The Bishops' Committee on Ecumenical and Interreligious Affairs affirmed the teachings of Nostra Aetate in the document 'Dialogue with Muslims,' released in August 2014. The bishops expressed their conviction that "encounter and dialogue with persons different than ourselves offers the best opportunity for fraternal growth, enrichment, witness, and ultimately peace." As the world mourns violence under the guise of religious fundamentalism, it's important to remember our teaching and recommit ourselves to the transforming power of dialogue and encounter.

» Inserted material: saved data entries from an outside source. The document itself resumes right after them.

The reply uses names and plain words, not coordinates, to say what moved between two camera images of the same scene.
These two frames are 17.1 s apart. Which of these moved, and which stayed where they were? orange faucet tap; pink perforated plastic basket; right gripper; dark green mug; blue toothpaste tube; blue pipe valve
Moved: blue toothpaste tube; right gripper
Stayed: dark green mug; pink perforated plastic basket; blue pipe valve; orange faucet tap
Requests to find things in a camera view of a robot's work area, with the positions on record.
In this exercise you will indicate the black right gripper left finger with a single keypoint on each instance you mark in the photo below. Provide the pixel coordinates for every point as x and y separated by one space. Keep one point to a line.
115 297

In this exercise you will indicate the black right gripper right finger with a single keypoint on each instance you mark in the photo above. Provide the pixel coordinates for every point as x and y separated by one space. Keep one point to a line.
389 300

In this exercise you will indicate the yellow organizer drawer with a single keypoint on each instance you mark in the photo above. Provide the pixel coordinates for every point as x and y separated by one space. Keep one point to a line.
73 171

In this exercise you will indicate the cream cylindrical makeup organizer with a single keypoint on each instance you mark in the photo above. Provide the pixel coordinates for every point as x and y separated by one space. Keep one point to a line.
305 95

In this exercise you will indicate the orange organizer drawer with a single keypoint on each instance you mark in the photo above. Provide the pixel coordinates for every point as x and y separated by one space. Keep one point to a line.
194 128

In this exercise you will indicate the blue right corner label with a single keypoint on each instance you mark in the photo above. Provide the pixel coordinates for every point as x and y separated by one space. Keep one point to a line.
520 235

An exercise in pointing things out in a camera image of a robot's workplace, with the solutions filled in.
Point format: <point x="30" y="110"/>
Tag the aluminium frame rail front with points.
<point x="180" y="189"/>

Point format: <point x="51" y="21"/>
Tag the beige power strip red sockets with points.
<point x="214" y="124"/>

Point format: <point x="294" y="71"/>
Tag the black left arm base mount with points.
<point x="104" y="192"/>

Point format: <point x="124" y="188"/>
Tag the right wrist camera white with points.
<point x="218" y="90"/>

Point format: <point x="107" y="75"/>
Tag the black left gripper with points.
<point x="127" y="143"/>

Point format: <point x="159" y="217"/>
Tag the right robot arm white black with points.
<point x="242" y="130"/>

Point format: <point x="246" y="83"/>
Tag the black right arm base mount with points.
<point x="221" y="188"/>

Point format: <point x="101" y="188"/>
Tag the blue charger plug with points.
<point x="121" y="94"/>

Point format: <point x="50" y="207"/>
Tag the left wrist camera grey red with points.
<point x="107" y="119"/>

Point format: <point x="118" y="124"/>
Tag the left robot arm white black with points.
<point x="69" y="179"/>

Secretariat of Ecumenical and Interreligious Affairs United States Conference of Catholic Bishops

Meanwhile, a gaggle of establishment media outlets called for revenge and blasphemy. Jacob Weisberg, Jewish Zionist CFR Member who vilifies libertarians and loves big government, says escalating blasphemy is the "best response" to the Hebdo murders. CNN ran a story titled 'Journalists race to show solidarity with 'Charlie Hebdo' after terror attack.' New York Magazine ran Charlie Hebdo and the Right to Commit Blasphemy, with Jonathan Chait opining "The right to blaspheme religion is one of the most elemental exercises of political liberalism. One cannot defend the right without defending the practice."

In 'Two - but only two -cheers for blasphemy,' Matthew Yglesias at Vox wrote "Unforgivable acts of slaughter imbue merely rude acts of publication with a glittering nobility. To blaspheme the Prophet transforms the publication of these cartoons from a pointless act to a courageous and even necessary one, while the observation that the world would do well without such provocations becomes a form of appeasement. And the infection quickly spreads."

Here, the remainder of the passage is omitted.